* [DATA FOR THIS EXERCISE]
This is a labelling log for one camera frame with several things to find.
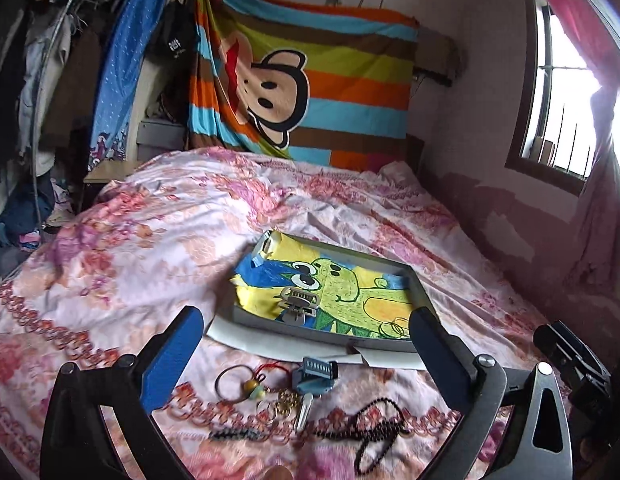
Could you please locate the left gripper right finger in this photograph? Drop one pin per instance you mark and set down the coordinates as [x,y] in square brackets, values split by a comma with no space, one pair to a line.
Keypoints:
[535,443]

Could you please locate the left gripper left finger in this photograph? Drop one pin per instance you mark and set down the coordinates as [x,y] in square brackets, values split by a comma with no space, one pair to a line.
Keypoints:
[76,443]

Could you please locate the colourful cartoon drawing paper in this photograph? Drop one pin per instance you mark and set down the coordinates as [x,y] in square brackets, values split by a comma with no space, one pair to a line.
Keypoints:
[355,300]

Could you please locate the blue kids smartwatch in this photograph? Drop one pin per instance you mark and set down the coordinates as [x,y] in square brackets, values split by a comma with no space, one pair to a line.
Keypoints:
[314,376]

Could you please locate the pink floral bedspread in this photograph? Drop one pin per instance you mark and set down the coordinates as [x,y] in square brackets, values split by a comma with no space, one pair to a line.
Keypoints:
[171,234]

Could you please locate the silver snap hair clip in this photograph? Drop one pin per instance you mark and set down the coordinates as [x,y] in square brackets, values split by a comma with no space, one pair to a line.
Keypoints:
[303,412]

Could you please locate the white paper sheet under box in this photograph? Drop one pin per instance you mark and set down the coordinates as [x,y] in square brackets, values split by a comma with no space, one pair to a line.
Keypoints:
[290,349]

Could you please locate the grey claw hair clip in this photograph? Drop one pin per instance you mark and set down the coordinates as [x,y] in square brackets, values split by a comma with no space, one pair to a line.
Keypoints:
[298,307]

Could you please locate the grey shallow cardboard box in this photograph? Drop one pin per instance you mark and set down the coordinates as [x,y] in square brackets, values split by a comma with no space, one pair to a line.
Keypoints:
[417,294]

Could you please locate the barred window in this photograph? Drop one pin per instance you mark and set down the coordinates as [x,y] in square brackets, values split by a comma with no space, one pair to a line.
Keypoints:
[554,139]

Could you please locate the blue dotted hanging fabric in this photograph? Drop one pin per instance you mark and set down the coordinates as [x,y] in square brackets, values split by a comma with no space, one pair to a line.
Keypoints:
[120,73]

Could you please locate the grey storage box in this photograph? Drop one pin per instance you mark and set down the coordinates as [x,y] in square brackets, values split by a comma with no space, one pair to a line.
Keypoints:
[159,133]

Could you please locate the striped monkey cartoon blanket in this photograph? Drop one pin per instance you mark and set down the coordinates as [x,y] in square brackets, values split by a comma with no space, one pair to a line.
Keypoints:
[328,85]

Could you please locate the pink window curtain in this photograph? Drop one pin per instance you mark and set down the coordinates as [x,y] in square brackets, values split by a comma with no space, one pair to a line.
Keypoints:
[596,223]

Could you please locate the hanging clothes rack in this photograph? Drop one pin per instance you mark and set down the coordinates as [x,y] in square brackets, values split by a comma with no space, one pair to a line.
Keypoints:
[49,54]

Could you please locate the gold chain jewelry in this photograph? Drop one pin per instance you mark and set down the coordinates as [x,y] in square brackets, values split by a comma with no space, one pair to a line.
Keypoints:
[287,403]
---
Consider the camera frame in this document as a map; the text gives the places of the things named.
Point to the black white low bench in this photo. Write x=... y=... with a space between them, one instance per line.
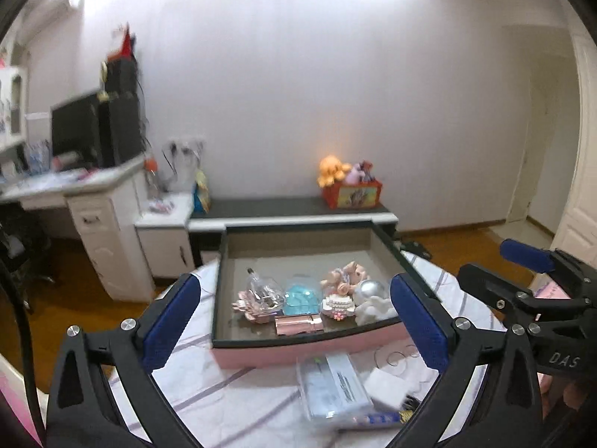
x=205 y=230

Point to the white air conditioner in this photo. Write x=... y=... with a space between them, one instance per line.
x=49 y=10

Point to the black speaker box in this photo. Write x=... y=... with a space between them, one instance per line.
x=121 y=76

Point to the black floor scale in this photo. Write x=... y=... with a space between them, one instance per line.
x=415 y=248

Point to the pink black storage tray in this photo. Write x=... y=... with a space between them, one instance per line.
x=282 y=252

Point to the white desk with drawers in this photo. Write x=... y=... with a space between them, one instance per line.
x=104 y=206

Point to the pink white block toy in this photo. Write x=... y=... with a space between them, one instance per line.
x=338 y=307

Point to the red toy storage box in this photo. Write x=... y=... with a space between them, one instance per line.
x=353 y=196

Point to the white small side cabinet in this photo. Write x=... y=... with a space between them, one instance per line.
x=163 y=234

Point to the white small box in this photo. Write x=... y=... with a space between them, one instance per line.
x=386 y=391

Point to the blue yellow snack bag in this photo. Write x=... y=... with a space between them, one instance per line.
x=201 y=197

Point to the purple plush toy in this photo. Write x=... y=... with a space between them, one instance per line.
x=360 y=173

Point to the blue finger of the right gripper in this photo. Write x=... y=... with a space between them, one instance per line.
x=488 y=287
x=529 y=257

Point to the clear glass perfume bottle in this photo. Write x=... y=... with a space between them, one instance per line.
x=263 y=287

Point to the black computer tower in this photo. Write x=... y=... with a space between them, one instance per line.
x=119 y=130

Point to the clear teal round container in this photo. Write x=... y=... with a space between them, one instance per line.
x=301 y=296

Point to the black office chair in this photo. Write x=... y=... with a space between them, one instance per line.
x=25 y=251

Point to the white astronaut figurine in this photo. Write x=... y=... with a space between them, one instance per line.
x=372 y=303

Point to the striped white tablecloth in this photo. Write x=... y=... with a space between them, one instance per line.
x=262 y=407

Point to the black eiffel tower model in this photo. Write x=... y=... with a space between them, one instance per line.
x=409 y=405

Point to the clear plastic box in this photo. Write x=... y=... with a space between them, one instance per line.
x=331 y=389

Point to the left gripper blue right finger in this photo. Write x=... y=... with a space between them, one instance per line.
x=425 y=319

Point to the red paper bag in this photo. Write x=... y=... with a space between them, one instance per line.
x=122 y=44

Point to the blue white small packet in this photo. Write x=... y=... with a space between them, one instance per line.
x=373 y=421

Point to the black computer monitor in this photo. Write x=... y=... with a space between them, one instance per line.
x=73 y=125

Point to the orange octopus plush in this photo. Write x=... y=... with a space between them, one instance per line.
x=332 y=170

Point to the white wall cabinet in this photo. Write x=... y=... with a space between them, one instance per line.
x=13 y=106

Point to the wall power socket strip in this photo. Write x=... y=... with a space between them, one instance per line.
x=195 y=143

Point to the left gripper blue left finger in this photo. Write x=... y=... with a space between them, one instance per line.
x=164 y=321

* [PROBLEM DESCRIPTION]
Go through the listing above and find each line containing the string "things"; copy those lines.

* [EXERCISE SOLUTION]
This is a labelling log for one camera frame with several things to find.
Consider the camera frame in this document as a map; the text gives the places of the things named.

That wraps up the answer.